Copy, exactly and without additions, every line in the records below from the one holding "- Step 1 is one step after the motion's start" through the one holding "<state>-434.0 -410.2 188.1", both ends included.

INFORMATION SHOWN:
======

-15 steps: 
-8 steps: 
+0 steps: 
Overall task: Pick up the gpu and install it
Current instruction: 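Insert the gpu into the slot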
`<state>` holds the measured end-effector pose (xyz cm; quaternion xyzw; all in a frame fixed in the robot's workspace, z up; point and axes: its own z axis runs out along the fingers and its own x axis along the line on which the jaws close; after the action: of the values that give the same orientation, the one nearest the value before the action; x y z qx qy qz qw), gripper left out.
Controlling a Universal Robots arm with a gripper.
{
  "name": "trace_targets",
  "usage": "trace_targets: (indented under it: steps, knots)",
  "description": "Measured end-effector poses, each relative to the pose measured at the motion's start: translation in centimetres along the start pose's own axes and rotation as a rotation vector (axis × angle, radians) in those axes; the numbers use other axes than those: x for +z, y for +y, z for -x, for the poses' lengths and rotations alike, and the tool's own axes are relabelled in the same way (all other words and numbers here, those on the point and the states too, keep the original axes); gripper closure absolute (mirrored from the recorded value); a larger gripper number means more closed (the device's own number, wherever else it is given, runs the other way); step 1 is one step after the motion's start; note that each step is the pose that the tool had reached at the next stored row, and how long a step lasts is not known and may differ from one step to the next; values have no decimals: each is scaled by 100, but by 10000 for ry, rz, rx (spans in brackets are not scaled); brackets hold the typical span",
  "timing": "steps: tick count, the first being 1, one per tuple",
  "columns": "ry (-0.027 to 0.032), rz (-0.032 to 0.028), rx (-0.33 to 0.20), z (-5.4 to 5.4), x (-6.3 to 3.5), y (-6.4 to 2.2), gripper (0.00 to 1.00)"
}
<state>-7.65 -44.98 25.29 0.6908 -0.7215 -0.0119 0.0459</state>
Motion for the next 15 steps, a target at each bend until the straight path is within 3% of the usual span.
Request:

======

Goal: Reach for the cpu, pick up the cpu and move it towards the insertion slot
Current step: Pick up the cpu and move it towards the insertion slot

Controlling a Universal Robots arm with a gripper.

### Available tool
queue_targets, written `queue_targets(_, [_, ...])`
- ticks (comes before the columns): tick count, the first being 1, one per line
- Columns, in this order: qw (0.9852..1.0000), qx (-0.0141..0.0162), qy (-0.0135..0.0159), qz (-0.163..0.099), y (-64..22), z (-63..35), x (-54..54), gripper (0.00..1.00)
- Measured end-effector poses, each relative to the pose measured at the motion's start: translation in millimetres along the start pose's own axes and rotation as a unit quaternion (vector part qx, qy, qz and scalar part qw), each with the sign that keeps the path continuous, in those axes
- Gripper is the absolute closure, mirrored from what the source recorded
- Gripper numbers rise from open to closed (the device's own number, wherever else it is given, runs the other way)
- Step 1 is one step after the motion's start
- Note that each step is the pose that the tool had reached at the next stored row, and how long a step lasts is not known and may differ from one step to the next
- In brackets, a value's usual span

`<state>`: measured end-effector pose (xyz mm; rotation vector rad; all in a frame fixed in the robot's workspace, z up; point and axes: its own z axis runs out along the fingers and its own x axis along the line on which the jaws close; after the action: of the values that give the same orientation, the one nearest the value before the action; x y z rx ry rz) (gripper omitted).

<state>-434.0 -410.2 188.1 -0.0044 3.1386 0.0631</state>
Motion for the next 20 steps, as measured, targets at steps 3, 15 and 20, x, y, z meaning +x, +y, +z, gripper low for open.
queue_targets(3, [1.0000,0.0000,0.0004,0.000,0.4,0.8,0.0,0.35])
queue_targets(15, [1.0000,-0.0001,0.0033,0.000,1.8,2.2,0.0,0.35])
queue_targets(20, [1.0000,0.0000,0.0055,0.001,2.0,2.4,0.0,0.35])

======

ANSWER TO THE PROBLEM:
- Step 1 is one step after the motion's start
- Note that each step is the pose that the tool had reached at the next stored row, and how long a step lasts is not known and may differ from one step to the next
- In brackets, a value's usual span

`<state>`: measured end-effector pose (xyz mm; rotation vector rad; all in a frame fixed in the robot's workspace, z up; point and axes: its own z axis runs out along the fingers and its own x axis along the line on which the jaws close; after the action: of the values that give the same orientation, the one nearest the value before the action; x y z rx ry rz) (gripper omitted).

<state>-434.0 -410.2 188.1 -0.0044 3.1386 0.0631</state>

There's nothing else to the answer.